Disclaimer: I own no part of the intellectual property that is Dark Angel, nor do I lay claim to it. I promise to put everything back where I found it when I am done. Or at least as close to where I found it as nevermind.

A/N: An answer to prompt #14 at Raising Hell.

Perceptions

"If you squint you can see the guard towers." Alec mumbled to himself, one scarred hand rising to brush hair from his eyes.

Max didn't respond, aside from rolling her eyes. Then again her voice had been damaged in The War and even a whisper hurt. Mostly she just conveyed her thoughts and feelings through body and sign language.

These days Alec was her interpreter, having become more than proficient in Max speak in the decade they had known each other.

"So you think I should get over myself?" he asked with a smile. A small hand slipped into his and pressed once. She nodded, then shook her head, before launching into a lightning-quick display of hands and fingers, which Alec had no problem following.

"Accept the things I can not change." He spoke aloud the words she had signed. There was no need to answer, it was an old, often repeated exchange of words that changed nothing. His free hand dropped to rub slow circles in the small of her back, an action she truly appreciated and rewarded with a purr.

His gaze rose to look at the vista spread before them, the long valley resting at the foot of high mountains, a green so vibrant it hurt your eyes to look at it. A lake nestled like a shining jewel at the other end, glinting in the sunlight. Snow still gleamed on the highest peaks, despite it being the middle of summer.

You could make out some fields in the distance where the wheat was just turning the slightest shade of gold, as it ripened in the sun. Bees buzzed in the heavy, light-drenched air, flitting from tree to tree, narrowly avoiding cows' tails as they swished through the air.

He felt Max sigh, as she settled more securely in his arms, leaning heavily into his side, drifting off into dreamland as she was wont to do in these, the late stages of her pregnancy.

With two of her pregnancies already under his belt, Alec was well aware of Max's foibles and weaknesses when she was carrying, the increased weariness, the urge to cuddle, to be secure in her surroundings.

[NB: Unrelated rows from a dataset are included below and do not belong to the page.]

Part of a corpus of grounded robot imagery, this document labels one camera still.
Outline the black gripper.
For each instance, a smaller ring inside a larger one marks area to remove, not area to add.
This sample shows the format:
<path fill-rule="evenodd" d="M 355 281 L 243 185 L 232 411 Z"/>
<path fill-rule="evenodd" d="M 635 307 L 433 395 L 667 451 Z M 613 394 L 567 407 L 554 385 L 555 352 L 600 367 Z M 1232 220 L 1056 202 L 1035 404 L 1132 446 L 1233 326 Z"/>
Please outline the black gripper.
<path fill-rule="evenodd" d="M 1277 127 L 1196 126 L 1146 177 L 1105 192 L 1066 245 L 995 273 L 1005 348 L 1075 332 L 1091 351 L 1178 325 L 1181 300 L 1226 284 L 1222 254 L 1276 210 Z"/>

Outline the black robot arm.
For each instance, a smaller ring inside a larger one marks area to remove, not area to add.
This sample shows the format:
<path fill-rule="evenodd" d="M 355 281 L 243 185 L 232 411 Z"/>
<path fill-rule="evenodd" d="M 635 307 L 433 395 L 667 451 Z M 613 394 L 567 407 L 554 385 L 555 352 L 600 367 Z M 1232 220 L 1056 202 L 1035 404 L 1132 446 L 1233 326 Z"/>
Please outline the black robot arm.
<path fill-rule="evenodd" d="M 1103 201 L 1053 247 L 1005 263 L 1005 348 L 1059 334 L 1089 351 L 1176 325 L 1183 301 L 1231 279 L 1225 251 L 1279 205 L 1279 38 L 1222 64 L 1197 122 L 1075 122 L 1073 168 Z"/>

Mole was taking care of their two children for the day, along with his three spawn. His words not Alec's. All three of Mole's kids looked more like their mother, an X-5 called Brianna, who had somehow fallen in love with the smoking, swearing lizard man.

No doubt the five were off somewhere raising hell in the village, but as long as no screams of fury or pain reached his ears, Alec was content to regard his parental duties as suspended.

Their town spread out below them, in a seemingly unruly mass. There was not a single straight road, they all meandered, following the lines of the land instead of imposing their will on it.

They lived with the land and from the land, here in this far corner of the world. It was beautiful and peaceful, everything they had hoped and fought for in the long years of The War.

Dreamed of as they threw themselves at the phalanxes of Familiars. Saw in their mind's eye as they lay broken and dieing on the ground. They had won their dream, although it was a near thing. Sixty percent of the world's population had not survived The War, succumbing to disease and the Familiar virus. Mostly in the underdeveloped countries of the world where it was simply a logistical impossibility to generate enough vaccine.

And then, one day, it was done. Over. The last of the Familiars lay gasping their last at their feet. Blood soaking into dry earth, turning to a glistening red ooze that clung to all present.

Max and Alec, leaders of the transgenic stormtroops, stood side by side, watching impassively as Ames White lay dieing, lungs filling with his own life's blood, choking him, trickling from his mouth and staining teeth and lips a cherry red. After all the pain, the deaths of their friends, Logan, Cindy, Sketchy and all the others, it was strangely anticlimatic.

Yet already they could feel the stares, the whispers from the humans they had fought beside for so long, bled for, died for, saved. Could see the distrust, the superstition and honest to god fear in their eyes.

The humans hid it well of course, behind smiling faces and lying tongues. A reward they said. A place to call their own. To be all they can be. The words turned to ash in their mouths, the fear of the strange bitter on their tongues.

The transgenics were given a place to call their own, here in the far south of the planet they had been created on. One of two great islands, it was a land of rolling hills and valles, high soaring mountains and cold, icy rivers. They had been gently encouraged to take their living, wounded and dieing and leave, away from the humans they were so similar to and yet too different from.

Yet as Alec said, you could see the guard towers if you squinted. At sea, the planes in the sky, the unseen satellites, the large numbers of watchful eyes that would ensure the transgenics did not think to finish what the Familiars had begun.

Their home was a prison, a beautiful, clean, near limitless place, but a prison none the less.

It made no difference that they had saved humanity, or that on a genetic level they were not that different. Nine times out of ten you would not be able to pick a transgenic out of a line-up. None of that mattered. To the humans they were just different enough.

For in the end, it doesn't matter what you are, it only matters what people think you are.